Pharmaceutical company Mylan NV (NASDAQ:MYL) and Biocon Ltd (BSE:532523) (NSE:BIOCON) on Thursday jointly announced the US Food and Drug Administration's (FDA) approval of the New Drug Application (NDA) for Semglee (insulin glargine injection), in vial and pre-filled pen presentations, to control high blood sugar in adults with type 2 diabetes and adult and paediatric patients with type 1 diabetes.

Co-developed by the partnership, Semglee was approved as a drug product under the 505(b)(2) NDA pathway and is now deemed a biologic under section 351(a) in accordance with the Biologics Price Competition and Innovation Act in line with other insulin products.

Semglee has an identical amino acid sequence to Sanofi's Lantus and is approved for the same indications.
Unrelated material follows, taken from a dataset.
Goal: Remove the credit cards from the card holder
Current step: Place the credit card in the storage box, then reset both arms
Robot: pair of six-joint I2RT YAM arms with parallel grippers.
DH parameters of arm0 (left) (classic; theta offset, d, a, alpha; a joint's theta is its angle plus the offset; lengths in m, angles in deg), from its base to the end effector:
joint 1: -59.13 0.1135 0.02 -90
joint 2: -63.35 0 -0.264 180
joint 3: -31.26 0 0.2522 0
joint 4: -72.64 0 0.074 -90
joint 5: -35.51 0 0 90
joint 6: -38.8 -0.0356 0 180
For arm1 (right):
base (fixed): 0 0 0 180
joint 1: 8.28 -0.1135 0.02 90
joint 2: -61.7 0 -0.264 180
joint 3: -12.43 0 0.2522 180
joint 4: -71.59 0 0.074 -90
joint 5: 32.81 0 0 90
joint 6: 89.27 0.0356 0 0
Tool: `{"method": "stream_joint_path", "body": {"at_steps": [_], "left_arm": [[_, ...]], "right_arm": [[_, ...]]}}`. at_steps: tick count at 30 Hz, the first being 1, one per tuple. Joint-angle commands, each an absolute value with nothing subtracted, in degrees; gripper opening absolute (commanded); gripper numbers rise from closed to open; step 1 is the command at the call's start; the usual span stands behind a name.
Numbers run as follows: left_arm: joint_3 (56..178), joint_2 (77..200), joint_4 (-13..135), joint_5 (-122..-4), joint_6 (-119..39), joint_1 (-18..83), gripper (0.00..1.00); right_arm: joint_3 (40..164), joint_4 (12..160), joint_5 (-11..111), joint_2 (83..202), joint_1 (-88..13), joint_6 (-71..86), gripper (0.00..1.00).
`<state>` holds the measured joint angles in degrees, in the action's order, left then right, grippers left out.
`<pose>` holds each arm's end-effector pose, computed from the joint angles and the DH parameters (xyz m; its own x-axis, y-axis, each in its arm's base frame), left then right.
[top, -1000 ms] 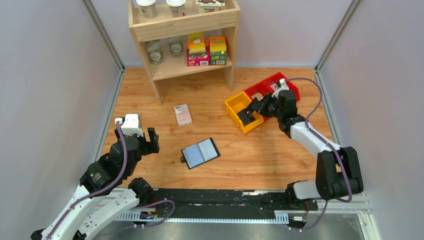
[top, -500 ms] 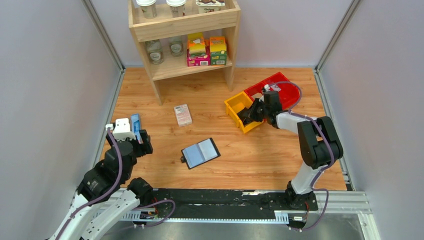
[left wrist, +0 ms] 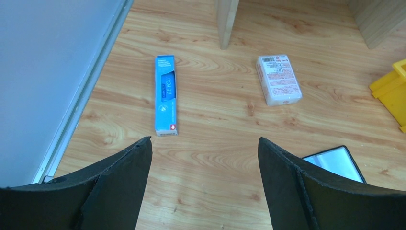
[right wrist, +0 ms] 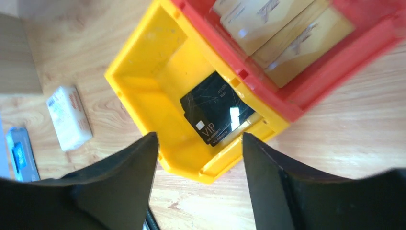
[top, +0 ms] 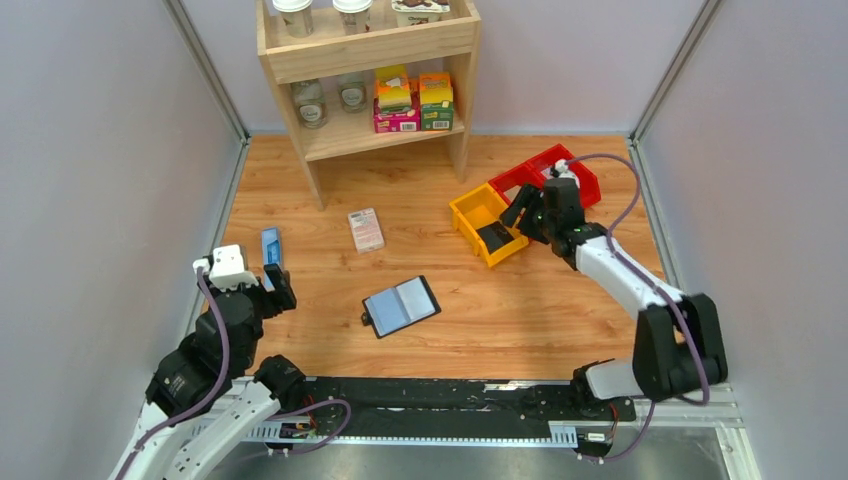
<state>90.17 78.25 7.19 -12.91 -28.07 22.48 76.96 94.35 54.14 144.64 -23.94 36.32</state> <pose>0.0461 -0.0049 0.3198 -0.2504 -0.1799 -0.9513 -0.1603 0.9767 -0.1425 0.2973 0.0853 0.2237 -0.6948 0.4088 -0.5918 0.1183 0.8765 0.4666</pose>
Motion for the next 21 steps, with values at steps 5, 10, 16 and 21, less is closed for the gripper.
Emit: {"method": "stream_joint_path", "body": {"at_steps": [5,10,16,21], "left_arm": [[90.5,75.0,6.3,-8.5,-26.6,22.7,0.88],[90.5,70.9,6.0,-6.2,-25.7,22.8,0.88],[90.3,64.4,7.1,-5.9,-25.9,22.7,0.88],[90.2,62.1,7.6,-5.6,-26.3,22.8,0.88]], "right_arm": [[79.7,111.7,71.8,119.7,-23.7,30.1,0.92],[80.4,117.0,79.2,103.5,-23.7,26.1,1.00],[78.3,118.3,88.4,85.4,-25.2,16.0,1.00],[71.9,114.6,90.1,72.2,-26.7,8.4,1.00]]}}
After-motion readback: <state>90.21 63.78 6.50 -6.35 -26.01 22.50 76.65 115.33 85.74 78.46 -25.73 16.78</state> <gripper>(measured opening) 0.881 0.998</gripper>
The FDA approval was based on the partnership's comprehensive analytical, preclinical and clinical programme, including the INSTRIDE studies, which confirmed the PK/PD, efficacy, safety and immunogenicity of Semglee in comparison to Lantus in patients with type 1 and type 2 diabetes.
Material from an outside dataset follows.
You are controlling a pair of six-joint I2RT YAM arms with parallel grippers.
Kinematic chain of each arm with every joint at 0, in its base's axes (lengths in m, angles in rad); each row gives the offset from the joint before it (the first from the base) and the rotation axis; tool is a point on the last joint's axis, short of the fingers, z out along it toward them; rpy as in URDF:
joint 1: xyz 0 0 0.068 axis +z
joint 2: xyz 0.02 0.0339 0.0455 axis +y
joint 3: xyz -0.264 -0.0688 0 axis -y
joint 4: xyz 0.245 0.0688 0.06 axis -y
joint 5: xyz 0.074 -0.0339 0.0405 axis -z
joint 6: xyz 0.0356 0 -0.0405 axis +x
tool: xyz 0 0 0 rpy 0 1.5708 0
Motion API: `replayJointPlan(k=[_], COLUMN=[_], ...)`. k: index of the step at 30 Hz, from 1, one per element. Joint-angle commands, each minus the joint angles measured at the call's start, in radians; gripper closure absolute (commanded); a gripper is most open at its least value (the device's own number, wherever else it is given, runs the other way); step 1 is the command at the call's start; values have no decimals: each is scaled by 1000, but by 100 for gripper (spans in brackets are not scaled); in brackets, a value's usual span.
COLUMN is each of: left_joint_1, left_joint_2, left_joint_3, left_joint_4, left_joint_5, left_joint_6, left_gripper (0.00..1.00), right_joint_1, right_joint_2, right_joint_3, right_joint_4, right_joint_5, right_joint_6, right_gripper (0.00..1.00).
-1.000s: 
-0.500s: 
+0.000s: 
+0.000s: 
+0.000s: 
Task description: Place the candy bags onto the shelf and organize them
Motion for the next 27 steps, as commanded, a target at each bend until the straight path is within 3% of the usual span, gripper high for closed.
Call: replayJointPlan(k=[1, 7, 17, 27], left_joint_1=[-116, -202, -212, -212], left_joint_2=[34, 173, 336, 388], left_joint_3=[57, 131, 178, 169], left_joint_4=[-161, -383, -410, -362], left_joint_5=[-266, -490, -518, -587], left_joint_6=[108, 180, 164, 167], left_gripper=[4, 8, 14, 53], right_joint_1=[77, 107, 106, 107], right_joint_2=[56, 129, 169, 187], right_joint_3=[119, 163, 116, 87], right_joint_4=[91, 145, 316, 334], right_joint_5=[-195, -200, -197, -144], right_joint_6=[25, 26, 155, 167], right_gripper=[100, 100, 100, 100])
For the 12 months ending 30 April 2020, Sanofi's total IQVIA sales were approximately USD1.68bn for Lantus 100 units/ml Vial and approximately USD4.33bn for Lantus SoloSTAR Pen. Mylan and Biocon Biologic's insulin glargine has received regulatory approval in more than 45 countries around the world and is the third product approved by FDA through the partners' collaboration.